**Exercise brief:** Repeat the listing word for word. Leave every picture out.

**Provided data:**

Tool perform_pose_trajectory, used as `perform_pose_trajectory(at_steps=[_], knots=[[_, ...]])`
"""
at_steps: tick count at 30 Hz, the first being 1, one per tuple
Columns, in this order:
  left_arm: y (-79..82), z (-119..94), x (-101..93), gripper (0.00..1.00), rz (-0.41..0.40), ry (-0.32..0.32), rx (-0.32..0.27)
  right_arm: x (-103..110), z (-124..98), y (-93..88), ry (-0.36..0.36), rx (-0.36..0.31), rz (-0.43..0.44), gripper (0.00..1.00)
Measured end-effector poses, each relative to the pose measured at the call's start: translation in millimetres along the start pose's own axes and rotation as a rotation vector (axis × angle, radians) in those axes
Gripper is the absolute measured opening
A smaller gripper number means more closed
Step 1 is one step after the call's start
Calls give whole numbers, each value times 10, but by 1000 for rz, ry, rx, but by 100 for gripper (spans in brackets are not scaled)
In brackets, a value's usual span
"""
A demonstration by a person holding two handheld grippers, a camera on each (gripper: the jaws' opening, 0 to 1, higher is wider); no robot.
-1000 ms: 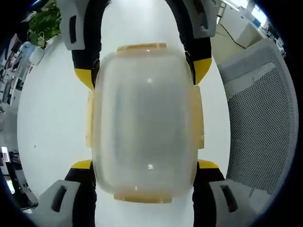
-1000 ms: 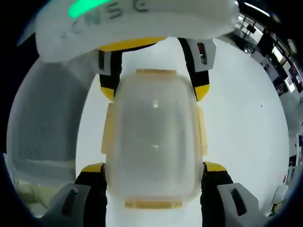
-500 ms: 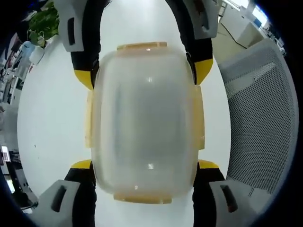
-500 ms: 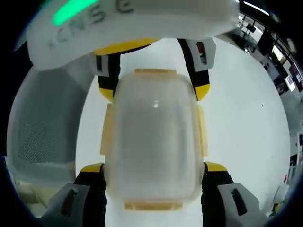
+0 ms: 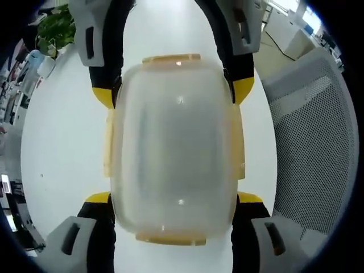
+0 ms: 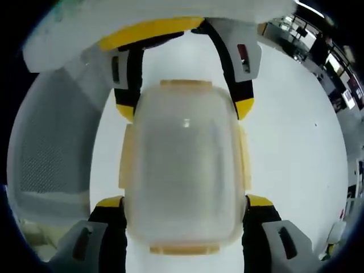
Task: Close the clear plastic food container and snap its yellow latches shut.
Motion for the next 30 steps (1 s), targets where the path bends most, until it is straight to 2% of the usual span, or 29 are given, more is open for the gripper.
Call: perform_pose_trajectory(at_steps=[6,9,30], knots=[[-12,-1,-2,85,-4,-1,-17,4,6,11,-6,9,5,85],[-45,-2,-17,85,-9,1,2,6,21,48,-8,-6,0,85],[-486,-87,17,85,-22,0,7,-54,187,466,-4,-12,-6,85]])
Point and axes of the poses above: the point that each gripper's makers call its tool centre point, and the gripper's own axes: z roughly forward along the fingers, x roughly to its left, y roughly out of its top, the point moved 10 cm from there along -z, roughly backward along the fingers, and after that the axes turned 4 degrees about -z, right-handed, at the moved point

**Expected answer:**
Tool perform_pose_trajectory, used as `perform_pose_trajectory(at_steps=[_], knots=[[_, ...]])`
"""
at_steps: tick count at 30 Hz, the first being 1, one per tuple
Columns, in this order:
  left_arm: y (-79..82), z (-119..94), x (-101..93), gripper (0.00..1.00), rz (-0.41..0.40), ry (-0.32..0.32), rx (-0.32..0.27)
  right_arm: x (-103..110), z (-124..98), y (-93..88), ry (-0.36..0.36), rx (-0.36..0.31), rz (-0.43..0.44), gripper (0.00..1.00)
Measured end-effector poses, each relative to the pose measured at the call's start: translation in millimetres along the start pose's own axes and rotation as a rotation vector (axis × angle, radians) in those axes
Gripper is the absolute measured opening
A smaller gripper number means more closed
Step 1 is one step after the call's start
Calls give whole numbers, each value times 10, but by 1000 for rz, ry, rx, but by 100 for gripper (spans in brackets are not scaled)
In brackets, a value's usual span
"""
A demonstration by a person holding two handheld grippers, a camera on each (gripper: the jaws' opening, 0 to 1, higher is wider); no robot.
-1000 ms: 
-1000 ms: 
-500 ms: 
-500 ms: 
+0 ms: 
+0 ms: 
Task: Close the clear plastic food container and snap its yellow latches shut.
Motion for the next 30 steps (1 s), targets where the path bends most, until it is straight to 2% of the usual span, or 29 are given, more is open for the gripper.
Call: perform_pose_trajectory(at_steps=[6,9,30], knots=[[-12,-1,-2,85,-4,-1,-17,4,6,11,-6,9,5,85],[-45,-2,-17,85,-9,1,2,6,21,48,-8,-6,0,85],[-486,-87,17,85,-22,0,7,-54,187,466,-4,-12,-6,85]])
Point and axes of the poses above: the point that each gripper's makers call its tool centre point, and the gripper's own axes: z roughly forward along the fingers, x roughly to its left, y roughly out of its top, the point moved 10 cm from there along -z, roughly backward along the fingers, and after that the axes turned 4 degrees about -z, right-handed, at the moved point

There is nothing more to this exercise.